Thanks for checking in with me.  I was wondering how you are doing -- I hope the things that are happening are OK thins.  You ask a perfectly good question -- and I've asked myself the same.  Here are my answers:

1.)  The truth is I am over it, even if I am haunted.  I would never go back, but I am still injured

2.)  She had a similar situation several years ago and can relate to what I'm going through.  A crazy relationship with a man that seemed ideal at first but was too high and became too low.  He essentially just disappeared her.

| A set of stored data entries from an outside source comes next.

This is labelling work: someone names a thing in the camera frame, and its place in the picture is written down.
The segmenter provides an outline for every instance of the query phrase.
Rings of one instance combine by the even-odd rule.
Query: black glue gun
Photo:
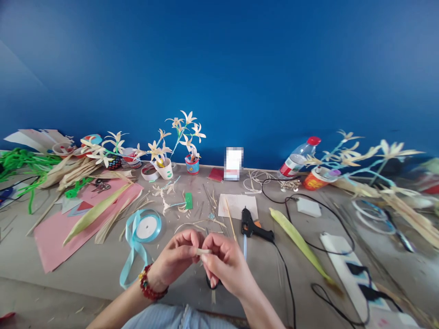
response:
[[[258,237],[267,240],[268,242],[274,243],[274,233],[273,231],[266,231],[260,227],[258,227],[252,218],[252,214],[247,208],[242,210],[241,217],[241,233],[245,234],[248,238],[250,238],[253,234]]]

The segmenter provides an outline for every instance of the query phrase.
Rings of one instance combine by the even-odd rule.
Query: person's right hand
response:
[[[201,256],[212,288],[220,279],[230,293],[241,299],[253,284],[256,285],[237,242],[211,233],[204,240],[202,249],[212,250],[211,254]]]

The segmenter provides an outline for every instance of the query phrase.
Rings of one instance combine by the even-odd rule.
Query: light blue clothing
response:
[[[189,305],[153,304],[132,317],[122,329],[236,329],[225,320],[200,313]]]

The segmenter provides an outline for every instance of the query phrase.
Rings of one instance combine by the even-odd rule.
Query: plastic water bottle
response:
[[[316,146],[321,142],[321,139],[315,136],[308,138],[305,144],[296,148],[289,158],[285,161],[284,165],[278,171],[279,179],[287,179],[293,177],[297,172],[302,169],[307,155],[313,155],[316,151]]]

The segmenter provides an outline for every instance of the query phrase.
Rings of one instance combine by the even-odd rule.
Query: red bottle cap
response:
[[[318,144],[320,144],[321,139],[316,137],[316,136],[311,136],[308,138],[308,144],[313,145],[313,146],[317,146]]]

3.)   I am open with her.  Truthfully, she is gets a little nervous about investing in my haunted self, but I'm not hiding anything

4.)  She saved my life.  I don't know what I would do without her.  I have no problem with being alone.  I've spent big portions of my life alone.  But this thing, wow -- it was just really too much to process alone.

5.)  She's helping to undo all the damage the other one did.  She never scolds.  She never blames.  She's open to criticism. 

6.)  She was abandoned as a child by her alcoholic father and her mom pretty much ignored her through much of her childhood -- and even admits she may have exhibited BPD tendencies in past relationships -- but she's risen above it and isn't running away anymore.  She is incredibly confident and self assured.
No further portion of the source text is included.